The fact that an immigrant with my background can serve as America's envoy abroad through the Rangel Fellowship Program is beautiful. The Program's recognition of diversity as a quintessentially American strength makes me proud to be an American and fuels my desire to serve my country.
How did the school of Diplomacy at SHU help you with your career so far?
The School of Diplomacy has proven critical at every point in my career. Throughout my time at Seton Hall, I worked as a writer and then served as the Editor-in-Chief of the School of Diplomacy's newspaper, The Diplomatic Envoy. The skills I acquired in this capacity proved crucial to my first job as an Editorial Fellow at Business Insider.

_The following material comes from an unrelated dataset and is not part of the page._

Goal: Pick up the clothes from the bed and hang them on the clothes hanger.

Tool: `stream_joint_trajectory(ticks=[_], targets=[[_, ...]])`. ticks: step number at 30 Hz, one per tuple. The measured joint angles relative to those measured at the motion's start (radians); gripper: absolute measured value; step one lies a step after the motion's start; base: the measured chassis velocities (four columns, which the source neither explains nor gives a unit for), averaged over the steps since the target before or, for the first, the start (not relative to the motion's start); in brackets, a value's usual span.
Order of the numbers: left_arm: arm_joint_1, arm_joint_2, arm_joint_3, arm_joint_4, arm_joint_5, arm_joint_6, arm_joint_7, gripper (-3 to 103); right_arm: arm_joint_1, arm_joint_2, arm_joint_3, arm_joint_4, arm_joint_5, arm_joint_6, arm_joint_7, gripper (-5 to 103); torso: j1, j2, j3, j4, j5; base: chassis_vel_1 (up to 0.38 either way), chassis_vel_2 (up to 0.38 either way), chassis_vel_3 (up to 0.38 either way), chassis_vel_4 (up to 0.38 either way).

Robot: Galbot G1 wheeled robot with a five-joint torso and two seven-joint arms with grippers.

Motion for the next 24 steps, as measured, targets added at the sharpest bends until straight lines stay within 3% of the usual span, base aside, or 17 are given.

Thanks to the School's incredible faculty and their support, I was able to secure an internship with the Modern War Institute at West Point. The experience I gained at West Point and as the Editor of the Envoy proved crucial in my first job after graduation, when I worked for Doctors Without Borders/Médecins Sans Frontières.
What did you do to prepare yourself for this competitive fellowship?
The State Department does an excellent job of providing resources that outline expectations and requirements for the Rangel Fellowship. Additionally, the department's Diplomat in Residence program connects students with current diplomats who have invaluable insight into the application process.
Lastly, the most useful resources I leaned on were Rangel Fellows from previous years. The fellowship does a remarkable job of connecting applicants and finalists with fellows who were once in their shoes. The program coordinators have done an amazing job of cultivating a culture of giving back. Every fellow I have had the pleasure to know is thrilled to help prospective applicants. This includes myself; I am happy to field any questions students might have.
What is your career goal?
President John F. Kennedy, quoting Luke, 12:48, once said that "For of those to whom much is given much is required."
This interplay between privilege and service to others is at the heart of American Foreign Service. It is especially true of Rangel Fellows, but I also believe it is true of every student at the School of Diplomacy. My career goal is to provide effective service to others in any capacity where I can make a difference. While this might seem endlessly broad, that is the beauty of public service.